We’re using Docker image kapacitor:1.3.3-alpine
.
We’ve written a TICK script (below) to calculate and store VPD derived from air temperature and relative humidity readings stored to Influx. Vapor Pressure Deficit is a well known transform in environmental data.
In typical usage there’s 10 total data points (5 temperature + 5 humidity) coming in staggered across a 15 second span. That is, it’s a pretty low volume of data and not a high data rate. Watching docker stats
for the Kapacitor container shows barely any CPU or memory usage in calculating VPD from the incoming data.

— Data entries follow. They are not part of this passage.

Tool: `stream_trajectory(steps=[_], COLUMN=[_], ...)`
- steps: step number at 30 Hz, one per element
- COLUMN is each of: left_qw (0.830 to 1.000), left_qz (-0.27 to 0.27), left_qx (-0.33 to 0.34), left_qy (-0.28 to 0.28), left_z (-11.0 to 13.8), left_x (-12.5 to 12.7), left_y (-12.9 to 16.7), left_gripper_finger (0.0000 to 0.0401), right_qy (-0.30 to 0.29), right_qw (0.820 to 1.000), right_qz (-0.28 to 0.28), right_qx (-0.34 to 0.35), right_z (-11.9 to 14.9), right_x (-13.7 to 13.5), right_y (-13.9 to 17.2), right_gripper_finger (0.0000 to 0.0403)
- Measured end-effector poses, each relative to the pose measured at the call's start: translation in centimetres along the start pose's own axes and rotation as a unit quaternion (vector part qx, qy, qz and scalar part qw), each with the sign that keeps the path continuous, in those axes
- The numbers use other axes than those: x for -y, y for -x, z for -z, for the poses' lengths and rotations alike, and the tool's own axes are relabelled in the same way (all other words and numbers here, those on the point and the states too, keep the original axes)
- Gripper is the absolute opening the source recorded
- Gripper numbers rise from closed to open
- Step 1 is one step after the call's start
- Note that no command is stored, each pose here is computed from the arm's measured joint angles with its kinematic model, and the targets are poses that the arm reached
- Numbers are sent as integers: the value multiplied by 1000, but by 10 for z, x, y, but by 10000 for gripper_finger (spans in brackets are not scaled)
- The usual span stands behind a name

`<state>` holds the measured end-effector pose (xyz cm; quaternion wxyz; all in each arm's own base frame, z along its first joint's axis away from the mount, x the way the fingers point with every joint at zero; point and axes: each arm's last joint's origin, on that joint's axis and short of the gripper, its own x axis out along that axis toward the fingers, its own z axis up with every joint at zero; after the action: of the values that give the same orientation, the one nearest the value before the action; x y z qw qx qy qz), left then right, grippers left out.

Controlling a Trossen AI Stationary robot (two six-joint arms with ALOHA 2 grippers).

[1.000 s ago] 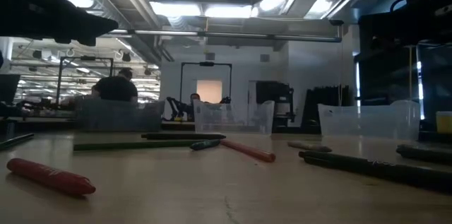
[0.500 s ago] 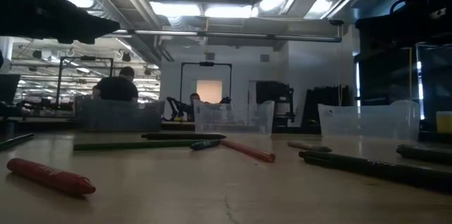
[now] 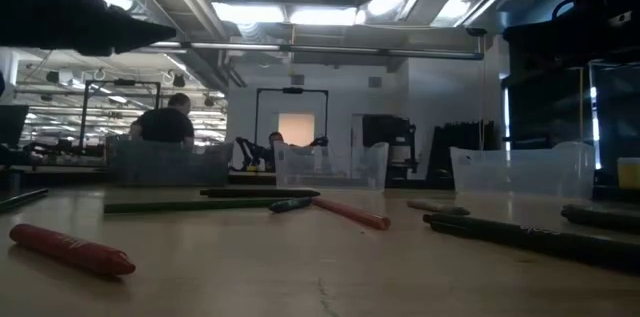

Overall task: Sort crayons/erasers/pens/pencils in bins
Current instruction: Put the black pen into the left transparent bin

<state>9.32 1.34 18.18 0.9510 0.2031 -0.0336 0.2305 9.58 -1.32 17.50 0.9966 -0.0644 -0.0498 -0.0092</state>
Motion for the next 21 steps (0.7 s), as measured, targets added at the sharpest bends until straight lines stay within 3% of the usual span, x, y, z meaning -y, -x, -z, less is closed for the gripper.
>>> stream_trajectory(steps=[4,8,21], left_qw=[997,991,976], left_qz=[-62,-124,-213], left_qx=[23,45,20], left_qy=[-37,-38,-35], left_z=[-6,-11,-7], left_x=[-11,-21,-36], left_y=[-1,-1,-1], left_gripper_finger=[14,14,14], right_qy=[0,-1,0], right_qw=[1000,1000,1000], right_qz=[0,0,0], right_qx=[0,0,0], right_z=[0,0,0], right_x=[0,0,0], right_y=[0,0,0], right_gripper_finger=[23,23,23])
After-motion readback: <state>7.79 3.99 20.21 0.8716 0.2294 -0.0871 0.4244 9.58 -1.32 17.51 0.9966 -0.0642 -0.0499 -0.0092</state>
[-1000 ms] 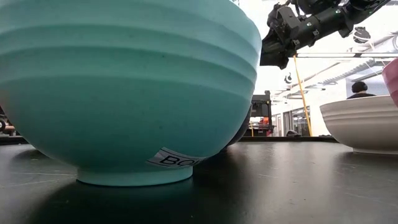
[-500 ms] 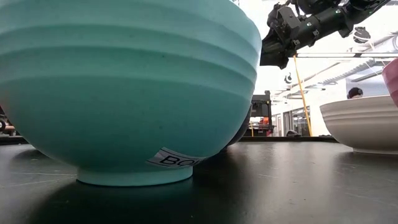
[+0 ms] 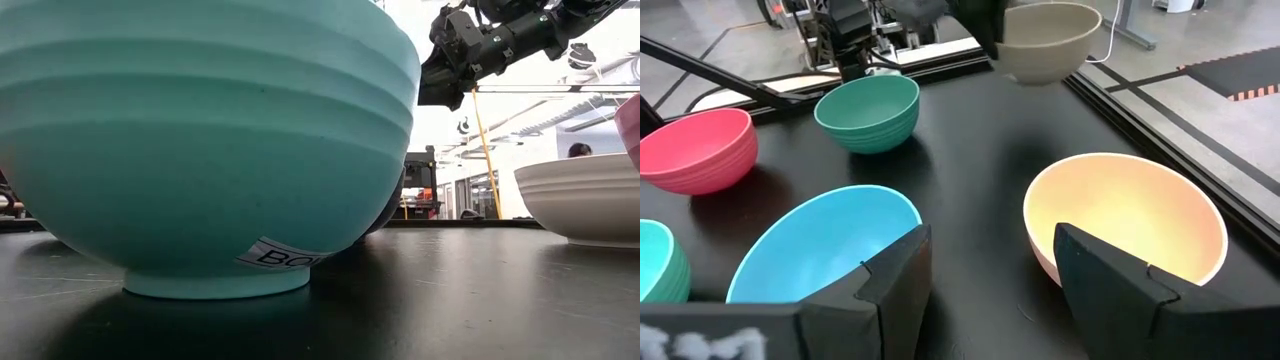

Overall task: Nest bowls inside each other
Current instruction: Stack the gray bowl on the blue bowl, then stack the white bowl on the gray bowl

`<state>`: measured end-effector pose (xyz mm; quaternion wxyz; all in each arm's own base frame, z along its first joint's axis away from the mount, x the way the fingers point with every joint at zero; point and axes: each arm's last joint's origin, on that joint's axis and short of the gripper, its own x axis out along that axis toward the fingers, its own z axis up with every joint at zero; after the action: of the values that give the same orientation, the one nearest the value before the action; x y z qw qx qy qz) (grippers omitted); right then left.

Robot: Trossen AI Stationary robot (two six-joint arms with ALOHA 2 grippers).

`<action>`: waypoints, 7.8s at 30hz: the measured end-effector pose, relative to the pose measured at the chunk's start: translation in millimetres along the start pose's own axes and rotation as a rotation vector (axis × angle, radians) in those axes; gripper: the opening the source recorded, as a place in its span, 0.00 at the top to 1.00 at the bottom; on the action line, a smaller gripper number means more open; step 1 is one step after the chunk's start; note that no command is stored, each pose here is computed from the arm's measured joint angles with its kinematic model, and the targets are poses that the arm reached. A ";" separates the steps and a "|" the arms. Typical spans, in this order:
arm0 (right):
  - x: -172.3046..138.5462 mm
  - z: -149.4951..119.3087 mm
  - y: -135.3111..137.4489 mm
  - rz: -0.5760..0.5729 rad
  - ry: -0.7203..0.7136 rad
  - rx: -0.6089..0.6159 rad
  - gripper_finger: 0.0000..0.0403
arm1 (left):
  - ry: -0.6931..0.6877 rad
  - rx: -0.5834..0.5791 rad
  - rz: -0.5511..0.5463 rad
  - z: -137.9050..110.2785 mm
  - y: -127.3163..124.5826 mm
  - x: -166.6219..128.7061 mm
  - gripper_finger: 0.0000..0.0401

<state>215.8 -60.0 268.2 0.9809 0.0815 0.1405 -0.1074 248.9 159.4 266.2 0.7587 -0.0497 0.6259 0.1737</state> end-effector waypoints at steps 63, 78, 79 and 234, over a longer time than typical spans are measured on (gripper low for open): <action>-107.8 -24.6 1.6 0.103 -0.204 -0.041 0.49 | -0.143 0.450 -0.327 84.3 -274.1 -39.0 0.99; -104.5 -29.2 1.5 0.104 -0.147 0.000 0.49 | -0.102 0.515 -0.196 89.5 -296.4 4.7 0.99; -104.4 -29.9 1.4 0.104 -0.139 0.007 0.49 | -0.099 0.513 -0.192 89.4 -295.9 4.8 0.99; -64.3 -66.4 26.9 -0.233 1.136 0.461 0.58 | -1.291 0.123 -0.353 -227.3 -96.8 -70.6 0.44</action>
<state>144.7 -9.3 227.7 0.6922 0.3194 0.6213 -0.1813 57.4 -11.9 272.7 0.9993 0.0061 0.0378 0.0061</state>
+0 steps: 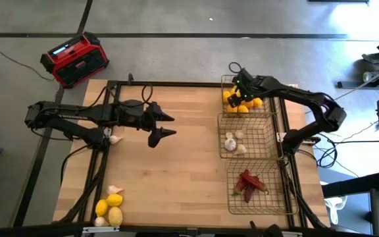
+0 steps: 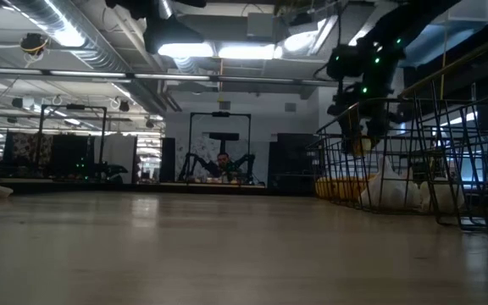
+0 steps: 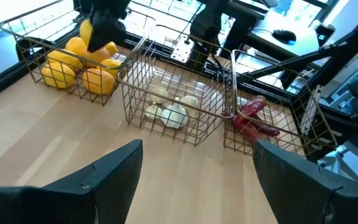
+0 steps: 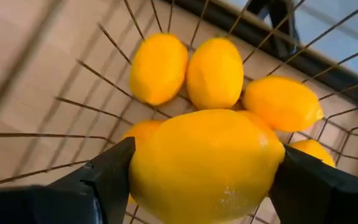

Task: Sort produce into baskets
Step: Put the yellow lemon into the top wire basket

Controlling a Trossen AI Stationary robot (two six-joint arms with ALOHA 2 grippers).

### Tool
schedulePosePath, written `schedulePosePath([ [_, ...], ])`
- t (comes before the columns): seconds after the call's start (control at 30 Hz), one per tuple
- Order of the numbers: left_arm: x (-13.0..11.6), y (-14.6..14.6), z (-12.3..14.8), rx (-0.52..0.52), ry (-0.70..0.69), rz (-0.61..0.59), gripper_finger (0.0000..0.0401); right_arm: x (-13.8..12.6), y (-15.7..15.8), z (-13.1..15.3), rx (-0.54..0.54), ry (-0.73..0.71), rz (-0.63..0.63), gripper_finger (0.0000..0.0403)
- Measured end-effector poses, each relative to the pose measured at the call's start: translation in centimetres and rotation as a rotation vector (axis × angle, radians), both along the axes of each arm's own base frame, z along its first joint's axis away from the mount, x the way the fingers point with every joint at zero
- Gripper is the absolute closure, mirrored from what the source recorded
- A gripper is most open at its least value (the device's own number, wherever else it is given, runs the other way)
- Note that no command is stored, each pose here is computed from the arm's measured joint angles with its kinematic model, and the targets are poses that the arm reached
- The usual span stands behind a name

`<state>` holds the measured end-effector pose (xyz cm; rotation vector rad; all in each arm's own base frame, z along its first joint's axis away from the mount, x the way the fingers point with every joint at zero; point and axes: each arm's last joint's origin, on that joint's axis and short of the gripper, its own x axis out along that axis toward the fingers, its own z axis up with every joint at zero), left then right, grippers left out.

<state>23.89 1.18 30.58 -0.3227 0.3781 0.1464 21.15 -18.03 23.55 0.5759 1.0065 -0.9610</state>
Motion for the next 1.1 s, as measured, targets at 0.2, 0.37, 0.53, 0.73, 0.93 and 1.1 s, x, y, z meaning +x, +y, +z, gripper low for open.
schedulePosePath([
  [0.2, 0.0, -0.4, 0.0, 0.011, 0.001, -0.021, 0.01, 0.8, -0.8, -2.4, 0.045, 0.083, -0.008, 0.0107],
  [0.37, 0.0, -0.5, 0.0, 0.012, 0.001, -0.025, 0.01, 1.3, -1.1, -4.0, 0.088, 0.124, -0.002, 0.0107],
  [0.53, 0.0, -0.5, 0.0, 0.012, 0.001, -0.025, 0.01, 1.4, -1.2, -4.3, 0.091, 0.134, 0.009, 0.0105],
  [0.73, 0.0, -0.5, 0.0, 0.012, 0.001, -0.025, 0.01, 1.4, -1.2, -4.4, 0.087, 0.145, 0.032, 0.0076],
  [0.93, 0.0, -0.5, 0.0, 0.012, 0.001, -0.025, 0.01, 1.3, -1.2, -4.4, 0.072, 0.171, 0.039, 0.0055],
  [1.1, 0.0, -0.5, 0.0, 0.011, 0.0, -0.025, 0.01, 1.3, -1.3, -4.4, 0.06, 0.184, 0.049, 0.0046],
])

We have an unusual setup in that we a have a second sensor system collecting temperature and humidity but unable to immediately send the readings to Influx. Instead, for the time being, we’re forced to parse some CSV files and periodically “batch“ upload this data to Influx. A batch is typically a week’s worth of data collected at a similar sampling rate to our typical case. The only difference is that it’s 24 sensors instead of 5.
Influx ingests the data that our python script parses from the CSVs without issue. A week’s worth of data is uploaded in about 15 minutes. However, Kapacitor consistently and repeatedly dies during these operations. Using docker stats
we can watch the Kapacitor container’s CPU usage spike, and we can watch memory usage steadily climb until an out of memory crash event — in just a few minutes time. The TICK script below is the only task running in this scenario.
After a batch upload, we can fill in the missing VPD data using a replay query (example below). This typically takes only a couple minutes to run. CPU usage spikes and RAM usage climbs to consume much of that available but does not generally crash. That said, memory usage seems to remain at its elevated level after the replay query finishes running.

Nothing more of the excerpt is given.